Return every entry below exactly as written.

#### Excerpted records ####

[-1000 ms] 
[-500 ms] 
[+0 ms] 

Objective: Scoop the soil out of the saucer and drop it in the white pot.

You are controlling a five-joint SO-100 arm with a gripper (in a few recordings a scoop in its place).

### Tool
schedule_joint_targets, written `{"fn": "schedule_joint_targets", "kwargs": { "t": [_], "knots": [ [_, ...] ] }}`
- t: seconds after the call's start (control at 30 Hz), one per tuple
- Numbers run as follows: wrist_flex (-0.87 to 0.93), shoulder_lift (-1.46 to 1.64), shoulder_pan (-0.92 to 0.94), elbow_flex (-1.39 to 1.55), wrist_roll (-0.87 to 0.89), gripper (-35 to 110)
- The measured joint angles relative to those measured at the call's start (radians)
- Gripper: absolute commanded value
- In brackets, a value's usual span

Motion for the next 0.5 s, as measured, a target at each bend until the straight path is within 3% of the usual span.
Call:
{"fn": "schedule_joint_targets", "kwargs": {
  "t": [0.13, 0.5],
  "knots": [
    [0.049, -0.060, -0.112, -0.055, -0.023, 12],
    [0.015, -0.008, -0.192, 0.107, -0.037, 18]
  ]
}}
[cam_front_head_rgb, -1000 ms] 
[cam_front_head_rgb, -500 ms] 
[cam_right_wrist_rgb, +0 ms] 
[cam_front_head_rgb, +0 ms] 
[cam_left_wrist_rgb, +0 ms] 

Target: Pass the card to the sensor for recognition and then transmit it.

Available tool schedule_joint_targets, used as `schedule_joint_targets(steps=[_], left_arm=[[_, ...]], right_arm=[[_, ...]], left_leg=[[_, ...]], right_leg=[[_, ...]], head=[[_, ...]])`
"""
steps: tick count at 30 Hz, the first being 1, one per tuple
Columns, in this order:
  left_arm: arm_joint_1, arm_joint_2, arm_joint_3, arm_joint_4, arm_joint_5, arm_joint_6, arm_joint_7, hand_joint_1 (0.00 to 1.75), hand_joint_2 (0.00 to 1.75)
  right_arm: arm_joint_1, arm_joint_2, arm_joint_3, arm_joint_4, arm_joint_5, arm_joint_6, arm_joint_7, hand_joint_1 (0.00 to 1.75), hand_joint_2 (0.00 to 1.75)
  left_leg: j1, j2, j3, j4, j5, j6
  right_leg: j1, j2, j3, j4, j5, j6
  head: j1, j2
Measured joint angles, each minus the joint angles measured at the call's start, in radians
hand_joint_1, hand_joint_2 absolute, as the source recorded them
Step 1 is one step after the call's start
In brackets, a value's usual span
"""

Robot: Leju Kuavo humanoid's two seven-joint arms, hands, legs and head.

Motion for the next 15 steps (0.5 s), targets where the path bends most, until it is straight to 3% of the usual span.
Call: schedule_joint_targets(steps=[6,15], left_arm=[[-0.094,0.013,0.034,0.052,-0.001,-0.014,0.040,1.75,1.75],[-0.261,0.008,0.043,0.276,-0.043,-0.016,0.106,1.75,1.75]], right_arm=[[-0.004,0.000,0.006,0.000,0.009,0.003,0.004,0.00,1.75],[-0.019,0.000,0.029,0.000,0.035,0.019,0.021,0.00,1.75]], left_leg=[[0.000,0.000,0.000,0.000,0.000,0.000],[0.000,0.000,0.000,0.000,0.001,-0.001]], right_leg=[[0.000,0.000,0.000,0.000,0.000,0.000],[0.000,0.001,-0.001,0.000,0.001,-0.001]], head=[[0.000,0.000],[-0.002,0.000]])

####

▶ _Solution to the exercise_
[-1000 ms] 
[-500 ms] 
[+0 ms] 

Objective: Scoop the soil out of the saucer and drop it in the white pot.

You are controlling a five-joint SO-100 arm with a gripper (in a few recordings a scoop in its place).

### Tool
schedule_joint_targets, written `{"fn": "schedule_joint_targets", "kwargs": { "t": [_], "knots": [ [_, ...] ] }}`
- t: seconds after the call's start (control at 30 Hz), one per tuple
- Numbers run as follows: wrist_flex (-0.87 to 0.93), shoulder_lift (-1.46 to 1.64), shoulder_pan (-0.92 to 0.94), elbow_flex (-1.39 to 1.55), wrist_roll (-0.87 to 0.89), gripper (-35 to 110)
- The measured joint angles relative to those measured at the call's start (radians)
- Gripper: absolute commanded value
- In brackets, a value's usual span

Motion for the next 0.5 s, as measured, a target at each bend until the straight path is within 3% of the usual span.
Call:
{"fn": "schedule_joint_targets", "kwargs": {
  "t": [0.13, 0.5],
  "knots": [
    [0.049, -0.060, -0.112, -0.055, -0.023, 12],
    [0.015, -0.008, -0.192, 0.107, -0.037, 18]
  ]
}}
[cam_front_head_rgb, -1000 ms] 
[cam_front_head_rgb, -500 ms] 
[cam_right_wrist_rgb, +0 ms] 
[cam_front_head_rgb, +0 ms] 
[cam_left_wrist_rgb, +0 ms] 

Target: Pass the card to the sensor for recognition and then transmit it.

Available tool schedule_joint_targets, used as `schedule_joint_targets(steps=[_], left_arm=[[_, ...]], right_arm=[[_, ...]], left_leg=[[_, ...]], right_leg=[[_, ...]], head=[[_, ...]])`
"""
steps: tick count at 30 Hz, the first being 1, one per tuple
Columns, in this order:
  left_arm: arm_joint_1, arm_joint_2, arm_joint_3, arm_joint_4, arm_joint_5, arm_joint_6, arm_joint_7, hand_joint_1 (0.00 to 1.75), hand_joint_2 (0.00 to 1.75)
  right_arm: arm_joint_1, arm_joint_2, arm_joint_3, arm_joint_4, arm_joint_5, arm_joint_6, arm_joint_7, hand_joint_1 (0.00 to 1.75), hand_joint_2 (0.00 to 1.75)
  left_leg: j1, j2, j3, j4, j5, j6
  right_leg: j1, j2, j3, j4, j5, j6
  head: j1, j2
Measured joint angles, each minus the joint angles measured at the call's start, in radians
hand_joint_1, hand_joint_2 absolute, as the source recorded them
Step 1 is one step after the call's start
In brackets, a value's usual span
"""

Robot: Leju Kuavo humanoid's two seven-joint arms, hands, legs and head.

Motion for the next 15 steps (0.5 s), targets where the path bends most, until it is straight to 3% of the usual span.
Call: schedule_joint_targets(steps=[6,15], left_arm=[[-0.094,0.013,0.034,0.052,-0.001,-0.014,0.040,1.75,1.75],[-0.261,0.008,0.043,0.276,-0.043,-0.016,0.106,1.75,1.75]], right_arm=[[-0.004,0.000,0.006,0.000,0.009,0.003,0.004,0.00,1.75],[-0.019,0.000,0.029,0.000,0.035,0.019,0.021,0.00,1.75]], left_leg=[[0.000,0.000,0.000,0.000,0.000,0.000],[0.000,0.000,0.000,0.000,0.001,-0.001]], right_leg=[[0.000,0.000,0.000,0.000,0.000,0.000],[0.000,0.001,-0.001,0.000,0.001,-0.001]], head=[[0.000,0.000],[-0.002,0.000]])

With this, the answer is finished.